A nota oficial que formaliza a joint-venture não entra em detalhes sobre os planos da nova empresa. A companhia afirma que usará o conhecimento da Honda em manufatura de veículos, tecnologia e vendas junto à expertise da Sony em aplicações de imagem, sensores, telecomunicações e entretenimento. É muito provável que, considerando essas informações, os modelos da nova organização venham com algum nível de automação.

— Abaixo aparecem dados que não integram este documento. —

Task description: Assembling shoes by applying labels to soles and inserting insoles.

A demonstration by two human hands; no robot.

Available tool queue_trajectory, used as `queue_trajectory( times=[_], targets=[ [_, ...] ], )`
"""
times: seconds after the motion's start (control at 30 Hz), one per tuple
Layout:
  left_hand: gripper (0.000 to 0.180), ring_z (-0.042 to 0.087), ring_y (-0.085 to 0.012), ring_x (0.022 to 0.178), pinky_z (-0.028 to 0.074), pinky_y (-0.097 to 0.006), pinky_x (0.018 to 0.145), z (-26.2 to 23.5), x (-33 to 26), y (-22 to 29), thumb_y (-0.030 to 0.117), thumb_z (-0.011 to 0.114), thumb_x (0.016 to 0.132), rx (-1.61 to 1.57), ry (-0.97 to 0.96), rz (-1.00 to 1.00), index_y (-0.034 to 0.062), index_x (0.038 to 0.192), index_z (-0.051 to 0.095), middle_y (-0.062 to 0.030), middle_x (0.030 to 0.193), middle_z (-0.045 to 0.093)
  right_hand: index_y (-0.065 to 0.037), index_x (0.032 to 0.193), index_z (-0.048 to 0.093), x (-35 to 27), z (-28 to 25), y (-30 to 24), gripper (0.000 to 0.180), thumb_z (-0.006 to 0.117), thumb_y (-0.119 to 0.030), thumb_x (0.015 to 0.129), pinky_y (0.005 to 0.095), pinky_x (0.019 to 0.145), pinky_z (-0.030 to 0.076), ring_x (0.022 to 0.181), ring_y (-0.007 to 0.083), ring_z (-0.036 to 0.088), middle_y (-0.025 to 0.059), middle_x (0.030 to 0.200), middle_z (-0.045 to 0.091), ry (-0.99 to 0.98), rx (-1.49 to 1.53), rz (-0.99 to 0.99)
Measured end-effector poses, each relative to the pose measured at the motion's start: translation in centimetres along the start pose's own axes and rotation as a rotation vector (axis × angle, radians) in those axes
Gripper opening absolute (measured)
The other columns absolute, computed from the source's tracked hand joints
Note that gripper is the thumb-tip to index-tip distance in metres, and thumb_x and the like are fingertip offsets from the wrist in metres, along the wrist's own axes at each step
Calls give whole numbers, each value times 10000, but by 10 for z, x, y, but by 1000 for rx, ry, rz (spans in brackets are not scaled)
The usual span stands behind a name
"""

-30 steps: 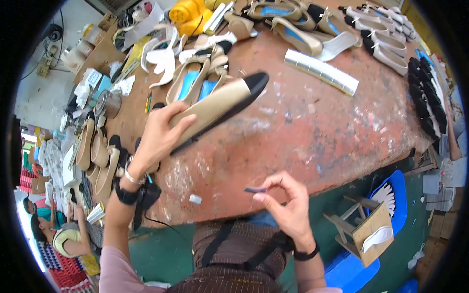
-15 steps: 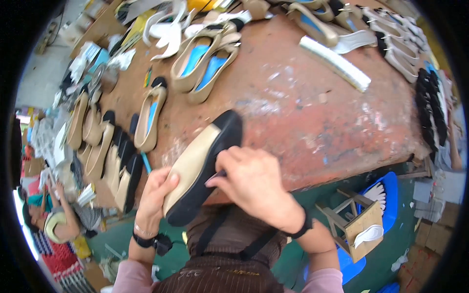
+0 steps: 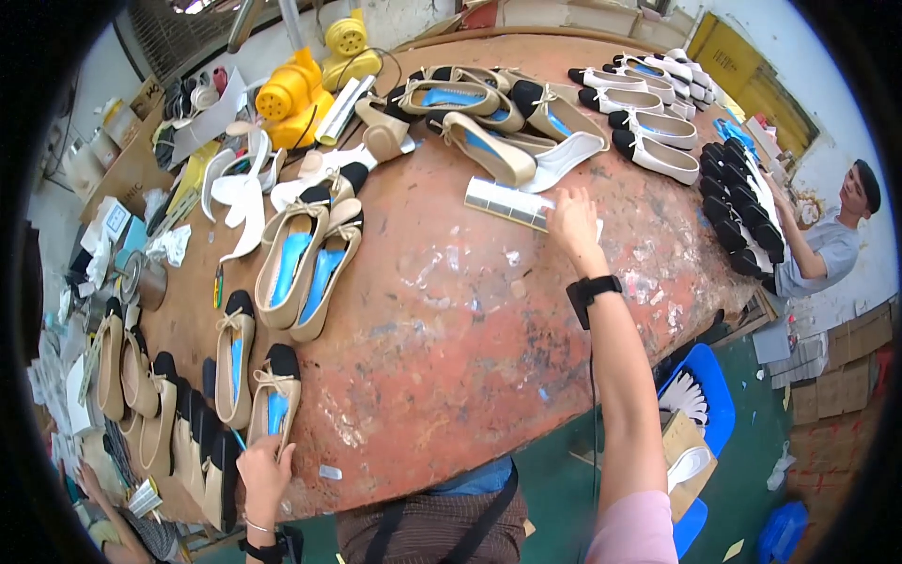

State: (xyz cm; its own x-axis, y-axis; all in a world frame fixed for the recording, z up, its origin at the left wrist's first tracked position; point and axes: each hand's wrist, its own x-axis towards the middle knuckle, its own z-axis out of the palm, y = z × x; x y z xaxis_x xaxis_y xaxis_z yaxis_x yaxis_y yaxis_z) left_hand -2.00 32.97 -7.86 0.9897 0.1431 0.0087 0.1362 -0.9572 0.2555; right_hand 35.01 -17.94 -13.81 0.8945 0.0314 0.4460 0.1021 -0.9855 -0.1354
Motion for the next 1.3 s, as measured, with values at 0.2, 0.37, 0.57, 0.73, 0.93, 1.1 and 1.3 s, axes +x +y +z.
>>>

Sony e Honda uniram o útil ao agradável
A Sony já ensaia entrar nesse mercado há algum tempo. Na CES deste ano, a empresa anunciou uma startup para carros elétricos chamada Sony Mobility e mostrou seu primeiro EV na forma do carro-conceito Vision S-02.
Já a Honda tem avançado devagar na mobilidade elétrica, assim como outras montadoras japonesas. Ela só evoluiu mesmo nos últimos meses: em outubro, quando apresentou a e:N Series, que terá 10 carros elétricos nos próximos cinco anos, e, em abril, anunciou investimento de US$ 64 bilhões em carros elétricos até 2030.
A união das duas empresas vai ser útil para ambas, uma vez que a Sony precisa da expertise de uma montadora tradicional para poder entrar nesse negócio e a Honda precisa de uma parceira que ajude a trazer tecnologia e opções de conforto para seus modelos.